Access to Healthcare in a Recession: How the Economy Impacts Care
There are hundreds of articles celebrating the healthcare industry as recession-proof. There is decidedly less information available that shows how access to healthcare services changes during economic turbulence. In a nation where roughly 49% of us have health insurance through an employer, the health of the economy matters.
Healthcare and the Economy
Economists have been predicting a recession since late 2021 and the storm largely hasn’t materialized. While Americans have battled with rising healthcare costs on top of historic inflation for more than a year, a hot labor market and robust consumer spending have staved off the hallmarks of a recession. Confidence in the economy continues to decay, however, with 58% of surveyed economists predicting 50% or more chance of a recession this year.
But what happens to healthcare access in a recession?
Recessions Are Defined By Unemployment
Falling gross domestic product and increased levels of unemployment are the defining elements of a recession. In the US, nearly half of all households rely on employer-sponsored health insurance.

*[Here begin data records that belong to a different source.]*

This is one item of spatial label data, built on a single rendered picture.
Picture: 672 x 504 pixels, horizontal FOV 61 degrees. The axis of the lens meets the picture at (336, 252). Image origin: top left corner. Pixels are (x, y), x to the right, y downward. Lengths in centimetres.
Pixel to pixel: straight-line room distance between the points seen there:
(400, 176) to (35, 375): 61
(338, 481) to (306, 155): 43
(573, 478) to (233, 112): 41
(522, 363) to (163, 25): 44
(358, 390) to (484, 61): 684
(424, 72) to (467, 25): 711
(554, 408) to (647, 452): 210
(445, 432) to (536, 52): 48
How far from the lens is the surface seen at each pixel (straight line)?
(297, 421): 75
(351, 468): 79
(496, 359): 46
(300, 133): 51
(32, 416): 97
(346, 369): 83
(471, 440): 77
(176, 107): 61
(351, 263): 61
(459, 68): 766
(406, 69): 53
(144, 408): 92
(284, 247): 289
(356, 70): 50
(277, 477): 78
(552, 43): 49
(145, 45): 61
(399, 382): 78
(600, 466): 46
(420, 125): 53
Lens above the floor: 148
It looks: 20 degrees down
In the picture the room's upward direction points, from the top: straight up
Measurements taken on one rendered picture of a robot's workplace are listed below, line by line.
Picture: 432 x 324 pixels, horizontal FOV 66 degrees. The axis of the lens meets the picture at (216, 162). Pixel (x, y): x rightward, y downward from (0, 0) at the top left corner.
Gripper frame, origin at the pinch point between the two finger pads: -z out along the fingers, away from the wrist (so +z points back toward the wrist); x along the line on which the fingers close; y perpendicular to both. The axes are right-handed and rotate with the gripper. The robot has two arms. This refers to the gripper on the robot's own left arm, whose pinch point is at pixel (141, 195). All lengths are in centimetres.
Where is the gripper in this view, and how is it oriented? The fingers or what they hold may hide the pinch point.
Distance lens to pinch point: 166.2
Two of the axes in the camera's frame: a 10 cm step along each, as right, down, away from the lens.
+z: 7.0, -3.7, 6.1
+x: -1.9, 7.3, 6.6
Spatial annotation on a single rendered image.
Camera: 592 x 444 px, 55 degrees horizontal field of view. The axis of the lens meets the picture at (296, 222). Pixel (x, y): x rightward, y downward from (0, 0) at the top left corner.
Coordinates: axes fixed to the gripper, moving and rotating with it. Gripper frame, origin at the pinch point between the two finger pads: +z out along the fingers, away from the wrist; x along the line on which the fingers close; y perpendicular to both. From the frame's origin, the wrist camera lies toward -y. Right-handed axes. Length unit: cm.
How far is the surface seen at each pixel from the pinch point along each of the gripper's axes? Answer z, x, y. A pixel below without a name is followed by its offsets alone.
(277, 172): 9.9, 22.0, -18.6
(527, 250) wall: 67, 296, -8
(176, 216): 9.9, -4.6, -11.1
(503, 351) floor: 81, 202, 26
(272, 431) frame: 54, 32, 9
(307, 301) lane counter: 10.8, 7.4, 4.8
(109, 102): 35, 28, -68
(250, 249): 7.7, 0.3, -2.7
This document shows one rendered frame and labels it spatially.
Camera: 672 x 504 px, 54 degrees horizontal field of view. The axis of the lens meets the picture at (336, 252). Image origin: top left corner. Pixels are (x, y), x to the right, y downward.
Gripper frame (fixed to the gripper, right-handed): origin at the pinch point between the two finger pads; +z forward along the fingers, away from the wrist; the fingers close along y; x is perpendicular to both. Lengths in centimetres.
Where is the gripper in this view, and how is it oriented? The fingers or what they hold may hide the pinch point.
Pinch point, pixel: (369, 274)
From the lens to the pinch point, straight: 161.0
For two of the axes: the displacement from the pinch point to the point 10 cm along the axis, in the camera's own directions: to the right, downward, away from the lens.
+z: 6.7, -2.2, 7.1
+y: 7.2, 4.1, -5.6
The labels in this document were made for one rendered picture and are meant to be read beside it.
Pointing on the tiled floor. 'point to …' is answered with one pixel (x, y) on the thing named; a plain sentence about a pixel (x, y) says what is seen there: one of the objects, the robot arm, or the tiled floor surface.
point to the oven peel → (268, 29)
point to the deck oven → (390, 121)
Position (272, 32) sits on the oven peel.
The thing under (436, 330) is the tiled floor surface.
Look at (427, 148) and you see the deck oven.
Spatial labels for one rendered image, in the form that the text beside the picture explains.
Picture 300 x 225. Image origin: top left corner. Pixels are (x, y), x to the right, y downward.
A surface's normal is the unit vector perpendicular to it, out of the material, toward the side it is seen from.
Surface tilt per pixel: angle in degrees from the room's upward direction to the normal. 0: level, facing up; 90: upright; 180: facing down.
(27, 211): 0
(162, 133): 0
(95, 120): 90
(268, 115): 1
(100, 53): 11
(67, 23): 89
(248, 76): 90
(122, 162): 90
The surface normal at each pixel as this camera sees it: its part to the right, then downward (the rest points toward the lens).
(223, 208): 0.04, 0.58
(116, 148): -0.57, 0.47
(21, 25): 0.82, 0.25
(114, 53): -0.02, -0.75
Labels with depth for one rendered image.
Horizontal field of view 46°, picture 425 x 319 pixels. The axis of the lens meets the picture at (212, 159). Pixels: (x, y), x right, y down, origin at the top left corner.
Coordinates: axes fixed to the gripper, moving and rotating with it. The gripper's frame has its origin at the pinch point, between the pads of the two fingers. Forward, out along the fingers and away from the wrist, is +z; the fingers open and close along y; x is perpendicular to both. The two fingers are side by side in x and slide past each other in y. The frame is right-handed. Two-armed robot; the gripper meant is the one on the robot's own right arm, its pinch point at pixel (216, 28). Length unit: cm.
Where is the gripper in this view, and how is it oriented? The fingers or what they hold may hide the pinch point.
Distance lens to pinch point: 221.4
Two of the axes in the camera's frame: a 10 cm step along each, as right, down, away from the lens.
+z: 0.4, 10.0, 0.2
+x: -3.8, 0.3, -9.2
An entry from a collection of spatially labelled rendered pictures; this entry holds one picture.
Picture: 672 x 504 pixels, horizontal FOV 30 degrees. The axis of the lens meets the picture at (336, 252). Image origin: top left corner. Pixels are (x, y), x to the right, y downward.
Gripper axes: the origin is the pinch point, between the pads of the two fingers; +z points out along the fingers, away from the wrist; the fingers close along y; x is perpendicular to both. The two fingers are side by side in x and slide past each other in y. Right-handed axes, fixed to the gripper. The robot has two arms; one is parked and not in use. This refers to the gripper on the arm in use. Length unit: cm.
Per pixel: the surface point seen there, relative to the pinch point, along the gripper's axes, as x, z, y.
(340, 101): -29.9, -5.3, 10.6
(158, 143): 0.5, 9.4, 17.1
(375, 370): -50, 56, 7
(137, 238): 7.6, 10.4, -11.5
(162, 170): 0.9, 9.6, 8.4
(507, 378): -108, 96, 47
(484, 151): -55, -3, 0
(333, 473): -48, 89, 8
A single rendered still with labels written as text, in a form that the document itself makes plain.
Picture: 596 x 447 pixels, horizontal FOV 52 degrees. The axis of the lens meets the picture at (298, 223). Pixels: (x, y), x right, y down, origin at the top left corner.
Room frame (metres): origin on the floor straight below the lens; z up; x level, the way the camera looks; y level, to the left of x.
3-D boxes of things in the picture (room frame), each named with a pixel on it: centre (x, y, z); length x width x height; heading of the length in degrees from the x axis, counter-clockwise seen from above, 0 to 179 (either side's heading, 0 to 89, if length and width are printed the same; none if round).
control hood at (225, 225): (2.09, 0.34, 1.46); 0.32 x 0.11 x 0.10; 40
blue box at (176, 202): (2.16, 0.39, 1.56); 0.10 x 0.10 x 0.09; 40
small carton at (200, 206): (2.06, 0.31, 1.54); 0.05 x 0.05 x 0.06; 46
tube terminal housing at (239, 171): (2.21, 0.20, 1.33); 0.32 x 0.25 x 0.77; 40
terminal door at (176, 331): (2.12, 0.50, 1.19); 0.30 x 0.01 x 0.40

When unemployment rises, it’s often more than a one-to-one ratio in terms of job loss to coverage-loss. Because entire families often lose coverage, unemployment can have an exponential impact on the number of Americans losing health insurance in a recession.
Related: The True Cost of Healthcare
High-Deductible Plans Aren’t Great, Either
Consumer-driven healthcare plans tend to have higher deductibles, which leads to increased out-of-pocket expenses. Many Americans can’t afford their deductibles in normal circumstances, a problem made even more troubling when one or more income earners loses their job.
More Americans have higher deductible places than ever; between 2008 and 2021, the number of American workers enrolled in high-deductible plans has increased from 8% to 28%.
Higher deductibles lead to delayed care, which has a particularly large impact on the number of Americans seeking preventative care like cancer screenings.
Specific healthcare services are more likely to be delayed than others. Between 2009 and 2011, during the long years of the Great Recession, patients were less likely to seek surgical care and other costly but non-life-threatening treatments. In that three-year period, the average 300-bed hospital saw a $3.7 million decline in billing.
Financial Stress Impacts Your Health, Too
A survey conducted during the Great Recession illustrates some general characteristics of economic stress and health. In general:
- The number of patients with stress-related symptoms increased.
- More patients canceled treatment.
- The number of patients with employer-supported insurance decreased.
- Delayed care led to more severe illness when patients were treated.
Prioritize preventative care at home and seek out cost-effective ways to access healthcare. Work with your healthcare provider to access the care and coverage you and your family need, including Medicaid.